▸ **EXERCISE AIM**
Down to the last line below, write out every line exactly, starting with the one that contains "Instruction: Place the" and leaving out the pictures.

[Extracted records]
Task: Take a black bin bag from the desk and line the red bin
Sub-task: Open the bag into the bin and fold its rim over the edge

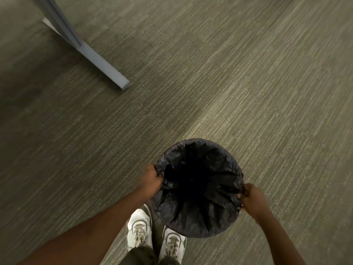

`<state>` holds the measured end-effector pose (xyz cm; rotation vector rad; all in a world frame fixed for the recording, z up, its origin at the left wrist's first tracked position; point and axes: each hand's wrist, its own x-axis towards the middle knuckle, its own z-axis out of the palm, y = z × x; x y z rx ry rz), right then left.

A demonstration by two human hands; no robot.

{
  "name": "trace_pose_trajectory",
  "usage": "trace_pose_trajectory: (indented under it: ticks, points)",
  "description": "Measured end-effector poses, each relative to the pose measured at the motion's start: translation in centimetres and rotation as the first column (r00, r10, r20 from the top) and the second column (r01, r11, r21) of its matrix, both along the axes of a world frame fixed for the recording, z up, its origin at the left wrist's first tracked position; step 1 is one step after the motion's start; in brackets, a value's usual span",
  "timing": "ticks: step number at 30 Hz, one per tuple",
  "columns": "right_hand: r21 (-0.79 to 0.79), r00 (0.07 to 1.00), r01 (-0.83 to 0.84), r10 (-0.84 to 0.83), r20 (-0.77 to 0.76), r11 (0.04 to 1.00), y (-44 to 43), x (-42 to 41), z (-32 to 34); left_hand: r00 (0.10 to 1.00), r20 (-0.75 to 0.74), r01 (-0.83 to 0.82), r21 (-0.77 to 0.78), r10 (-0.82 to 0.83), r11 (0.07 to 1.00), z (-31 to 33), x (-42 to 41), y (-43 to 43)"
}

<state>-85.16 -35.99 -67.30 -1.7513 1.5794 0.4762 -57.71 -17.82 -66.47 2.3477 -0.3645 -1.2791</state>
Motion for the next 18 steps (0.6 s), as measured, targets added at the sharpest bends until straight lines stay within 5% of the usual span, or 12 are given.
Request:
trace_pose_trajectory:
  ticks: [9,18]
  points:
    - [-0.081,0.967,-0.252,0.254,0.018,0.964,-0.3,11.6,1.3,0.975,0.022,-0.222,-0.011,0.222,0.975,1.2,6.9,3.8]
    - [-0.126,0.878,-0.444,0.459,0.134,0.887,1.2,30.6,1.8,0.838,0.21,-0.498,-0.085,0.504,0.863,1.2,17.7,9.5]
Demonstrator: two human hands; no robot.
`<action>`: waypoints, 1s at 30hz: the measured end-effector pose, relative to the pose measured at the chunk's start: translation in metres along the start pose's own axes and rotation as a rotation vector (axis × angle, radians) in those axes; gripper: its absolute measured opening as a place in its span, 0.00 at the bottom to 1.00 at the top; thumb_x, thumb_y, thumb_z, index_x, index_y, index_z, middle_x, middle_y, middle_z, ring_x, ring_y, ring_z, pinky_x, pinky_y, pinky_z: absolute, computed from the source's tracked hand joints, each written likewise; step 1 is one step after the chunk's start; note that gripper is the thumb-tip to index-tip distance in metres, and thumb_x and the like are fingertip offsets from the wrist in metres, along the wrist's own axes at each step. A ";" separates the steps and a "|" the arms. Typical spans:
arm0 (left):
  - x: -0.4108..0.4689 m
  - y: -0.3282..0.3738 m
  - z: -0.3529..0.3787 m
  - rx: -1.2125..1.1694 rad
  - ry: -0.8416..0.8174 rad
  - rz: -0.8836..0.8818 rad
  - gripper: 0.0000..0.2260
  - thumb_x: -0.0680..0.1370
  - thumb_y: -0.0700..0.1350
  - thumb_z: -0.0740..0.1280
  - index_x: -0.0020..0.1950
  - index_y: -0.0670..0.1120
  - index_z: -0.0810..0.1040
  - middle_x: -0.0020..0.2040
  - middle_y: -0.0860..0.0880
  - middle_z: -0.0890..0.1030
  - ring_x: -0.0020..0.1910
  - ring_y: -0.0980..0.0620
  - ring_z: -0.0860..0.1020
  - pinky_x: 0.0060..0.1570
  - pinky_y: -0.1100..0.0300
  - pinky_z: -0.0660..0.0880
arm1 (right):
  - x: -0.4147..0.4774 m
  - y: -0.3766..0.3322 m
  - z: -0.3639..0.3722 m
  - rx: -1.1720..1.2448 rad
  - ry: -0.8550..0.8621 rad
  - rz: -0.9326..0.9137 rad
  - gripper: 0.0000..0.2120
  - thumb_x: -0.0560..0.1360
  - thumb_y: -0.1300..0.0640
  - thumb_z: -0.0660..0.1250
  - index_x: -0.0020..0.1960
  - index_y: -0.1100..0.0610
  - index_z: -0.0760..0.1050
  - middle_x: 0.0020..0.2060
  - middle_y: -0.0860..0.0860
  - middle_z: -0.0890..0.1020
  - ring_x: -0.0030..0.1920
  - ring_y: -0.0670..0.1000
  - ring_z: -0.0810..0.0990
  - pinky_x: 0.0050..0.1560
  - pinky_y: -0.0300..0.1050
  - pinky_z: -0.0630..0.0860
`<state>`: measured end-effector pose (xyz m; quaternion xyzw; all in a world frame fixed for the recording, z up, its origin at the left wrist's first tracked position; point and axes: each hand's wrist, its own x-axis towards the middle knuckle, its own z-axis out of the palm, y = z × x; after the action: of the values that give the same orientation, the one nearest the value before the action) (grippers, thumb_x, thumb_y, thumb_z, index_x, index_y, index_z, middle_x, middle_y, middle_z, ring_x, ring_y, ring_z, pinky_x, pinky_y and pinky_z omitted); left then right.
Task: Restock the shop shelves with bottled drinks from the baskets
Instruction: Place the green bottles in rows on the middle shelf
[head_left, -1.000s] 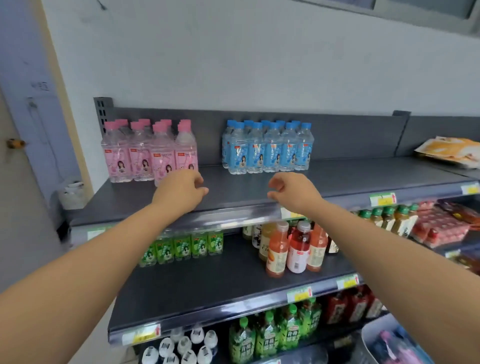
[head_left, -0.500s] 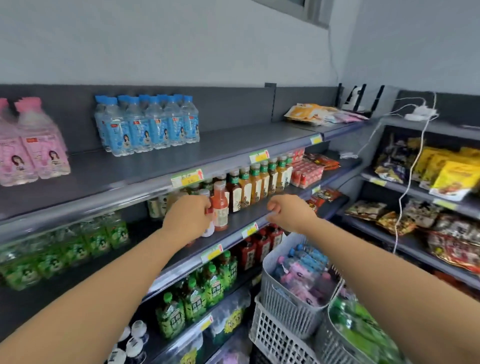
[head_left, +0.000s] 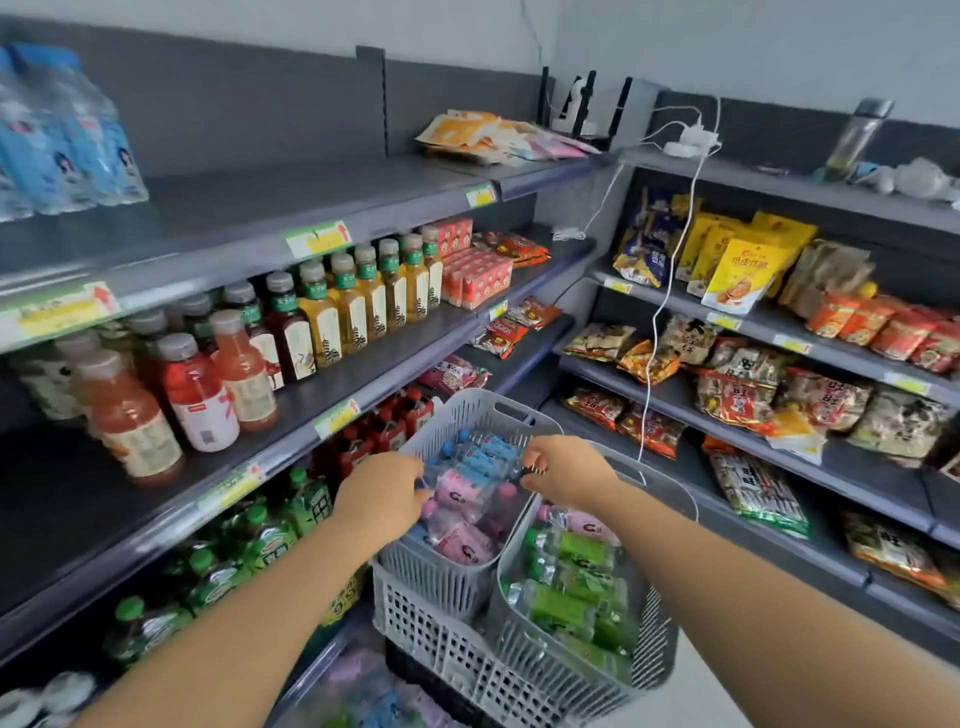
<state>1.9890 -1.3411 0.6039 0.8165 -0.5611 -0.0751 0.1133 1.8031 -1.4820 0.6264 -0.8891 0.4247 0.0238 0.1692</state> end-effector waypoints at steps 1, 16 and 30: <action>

▸ **THE ANSWER**
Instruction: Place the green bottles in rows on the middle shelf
[head_left, -1.000s] 
[head_left, -0.500s] 
[head_left, +0.000s] 
<state>1.9890 -1.3411 0.6039 0.8165 -0.5611 -0.0751 0.1133 1.8031 -1.4820 0.6264 -0.8891 0.4247 0.0238 0.1692</state> end-effector waypoints at steps 1, 16 and 30: <action>

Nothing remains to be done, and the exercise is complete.